**Exercise details**
Scan the listing for the word "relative" and report every line that contains it.

**Extracted entries**
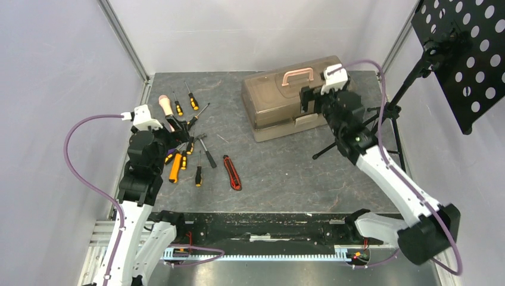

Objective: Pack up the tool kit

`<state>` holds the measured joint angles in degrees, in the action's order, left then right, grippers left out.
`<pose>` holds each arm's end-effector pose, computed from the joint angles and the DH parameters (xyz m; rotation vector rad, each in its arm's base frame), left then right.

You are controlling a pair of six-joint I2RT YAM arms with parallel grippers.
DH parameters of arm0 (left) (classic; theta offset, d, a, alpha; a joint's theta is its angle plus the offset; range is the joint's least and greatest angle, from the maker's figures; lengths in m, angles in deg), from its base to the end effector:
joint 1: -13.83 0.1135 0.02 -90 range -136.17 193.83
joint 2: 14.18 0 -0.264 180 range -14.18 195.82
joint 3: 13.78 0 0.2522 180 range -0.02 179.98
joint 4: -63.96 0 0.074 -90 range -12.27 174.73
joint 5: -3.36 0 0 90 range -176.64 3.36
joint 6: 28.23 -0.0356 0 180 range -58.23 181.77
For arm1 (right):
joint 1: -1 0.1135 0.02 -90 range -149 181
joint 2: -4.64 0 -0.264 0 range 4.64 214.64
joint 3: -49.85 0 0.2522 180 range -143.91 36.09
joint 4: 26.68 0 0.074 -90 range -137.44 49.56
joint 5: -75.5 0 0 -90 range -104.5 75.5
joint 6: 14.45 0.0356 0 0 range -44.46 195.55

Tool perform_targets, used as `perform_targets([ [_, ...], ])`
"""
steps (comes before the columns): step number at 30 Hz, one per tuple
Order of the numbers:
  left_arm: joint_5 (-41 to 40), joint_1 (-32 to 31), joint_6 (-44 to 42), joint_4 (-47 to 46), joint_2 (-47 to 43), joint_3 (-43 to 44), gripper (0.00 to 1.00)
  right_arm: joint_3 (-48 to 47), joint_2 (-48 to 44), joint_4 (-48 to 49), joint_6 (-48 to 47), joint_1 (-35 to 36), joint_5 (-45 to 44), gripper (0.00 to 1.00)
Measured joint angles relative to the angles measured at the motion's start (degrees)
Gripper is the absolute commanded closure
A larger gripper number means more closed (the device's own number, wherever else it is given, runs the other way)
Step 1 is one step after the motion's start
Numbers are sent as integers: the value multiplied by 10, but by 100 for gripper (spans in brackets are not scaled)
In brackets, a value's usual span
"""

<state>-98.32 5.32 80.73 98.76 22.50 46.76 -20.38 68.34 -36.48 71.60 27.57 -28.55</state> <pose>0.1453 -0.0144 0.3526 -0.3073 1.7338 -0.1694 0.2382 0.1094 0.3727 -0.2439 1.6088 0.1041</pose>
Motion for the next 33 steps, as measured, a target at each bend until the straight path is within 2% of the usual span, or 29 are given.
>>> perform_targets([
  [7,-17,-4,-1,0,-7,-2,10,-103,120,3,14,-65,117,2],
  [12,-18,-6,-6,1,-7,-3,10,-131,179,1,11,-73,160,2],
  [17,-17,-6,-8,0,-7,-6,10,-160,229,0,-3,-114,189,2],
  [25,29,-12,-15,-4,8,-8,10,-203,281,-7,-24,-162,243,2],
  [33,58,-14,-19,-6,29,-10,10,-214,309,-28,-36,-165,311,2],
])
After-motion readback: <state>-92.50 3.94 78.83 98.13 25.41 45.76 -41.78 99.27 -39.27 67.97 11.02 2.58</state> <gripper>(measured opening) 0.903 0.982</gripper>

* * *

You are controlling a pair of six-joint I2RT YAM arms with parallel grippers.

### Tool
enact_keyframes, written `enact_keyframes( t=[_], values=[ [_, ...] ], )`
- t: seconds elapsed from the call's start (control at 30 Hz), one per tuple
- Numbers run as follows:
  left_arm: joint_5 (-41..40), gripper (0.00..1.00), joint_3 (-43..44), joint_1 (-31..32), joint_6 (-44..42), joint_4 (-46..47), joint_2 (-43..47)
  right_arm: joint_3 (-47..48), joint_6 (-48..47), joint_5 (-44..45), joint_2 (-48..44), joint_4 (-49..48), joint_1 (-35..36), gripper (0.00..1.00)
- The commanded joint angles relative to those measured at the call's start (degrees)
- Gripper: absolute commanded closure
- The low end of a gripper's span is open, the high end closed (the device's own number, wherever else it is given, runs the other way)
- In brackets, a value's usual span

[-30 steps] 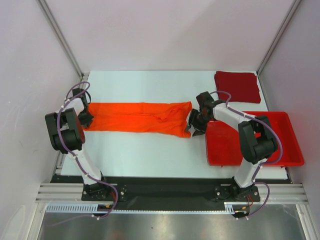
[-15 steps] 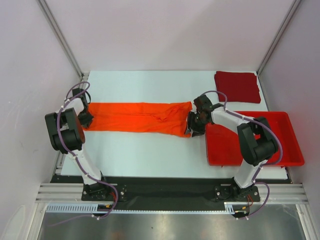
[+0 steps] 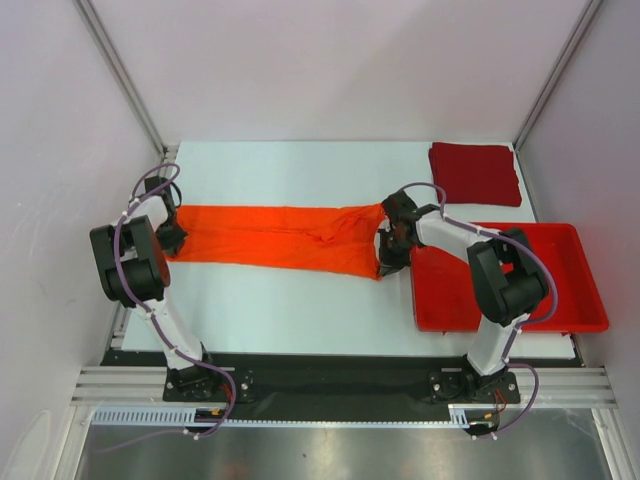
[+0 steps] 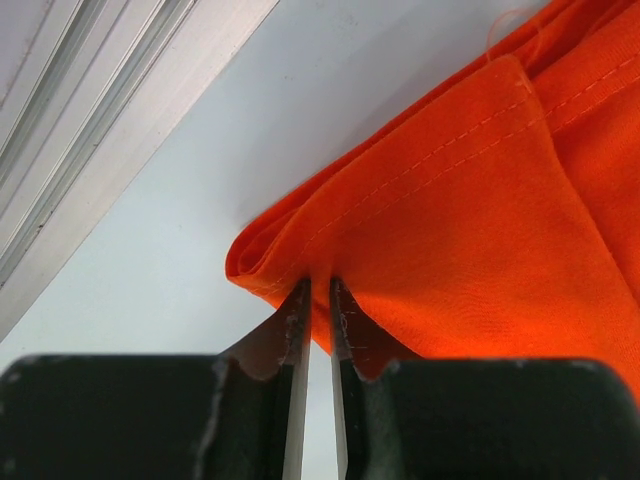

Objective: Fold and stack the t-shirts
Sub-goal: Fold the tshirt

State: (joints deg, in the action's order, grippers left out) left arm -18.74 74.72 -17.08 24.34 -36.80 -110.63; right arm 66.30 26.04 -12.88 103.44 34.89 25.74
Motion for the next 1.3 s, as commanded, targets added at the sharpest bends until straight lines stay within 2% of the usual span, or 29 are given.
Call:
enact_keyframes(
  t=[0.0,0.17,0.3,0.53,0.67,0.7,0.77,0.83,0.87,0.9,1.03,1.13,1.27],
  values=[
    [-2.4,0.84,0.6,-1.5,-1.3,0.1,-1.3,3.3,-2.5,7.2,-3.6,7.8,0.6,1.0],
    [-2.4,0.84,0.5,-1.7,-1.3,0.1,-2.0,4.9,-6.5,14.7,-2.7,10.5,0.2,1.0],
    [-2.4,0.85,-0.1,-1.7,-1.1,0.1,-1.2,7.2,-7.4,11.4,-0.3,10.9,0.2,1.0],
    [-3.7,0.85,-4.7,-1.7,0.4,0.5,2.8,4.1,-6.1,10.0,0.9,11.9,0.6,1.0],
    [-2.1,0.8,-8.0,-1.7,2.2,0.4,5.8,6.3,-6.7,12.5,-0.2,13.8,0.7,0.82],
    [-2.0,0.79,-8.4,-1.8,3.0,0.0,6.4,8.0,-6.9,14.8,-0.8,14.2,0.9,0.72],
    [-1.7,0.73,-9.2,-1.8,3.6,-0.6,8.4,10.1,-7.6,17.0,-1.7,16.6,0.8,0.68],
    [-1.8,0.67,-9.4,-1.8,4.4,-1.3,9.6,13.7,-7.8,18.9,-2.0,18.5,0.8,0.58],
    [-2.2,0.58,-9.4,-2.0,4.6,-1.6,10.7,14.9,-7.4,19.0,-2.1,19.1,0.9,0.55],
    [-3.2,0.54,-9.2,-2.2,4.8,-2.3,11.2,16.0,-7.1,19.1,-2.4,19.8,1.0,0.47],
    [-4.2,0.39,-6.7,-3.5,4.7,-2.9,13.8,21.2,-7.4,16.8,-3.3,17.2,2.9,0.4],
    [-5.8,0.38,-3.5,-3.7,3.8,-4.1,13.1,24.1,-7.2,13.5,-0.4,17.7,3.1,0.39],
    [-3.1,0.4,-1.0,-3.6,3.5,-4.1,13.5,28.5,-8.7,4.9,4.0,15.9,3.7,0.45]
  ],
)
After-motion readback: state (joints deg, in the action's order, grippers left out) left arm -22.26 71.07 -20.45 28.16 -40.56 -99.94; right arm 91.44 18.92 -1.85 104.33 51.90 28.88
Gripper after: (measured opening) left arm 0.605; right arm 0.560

**Task solution**
Measured joint angles relative to the angles measured at the motion's start (degrees)
- The commanded joint angles relative to those measured at the call's start (degrees)

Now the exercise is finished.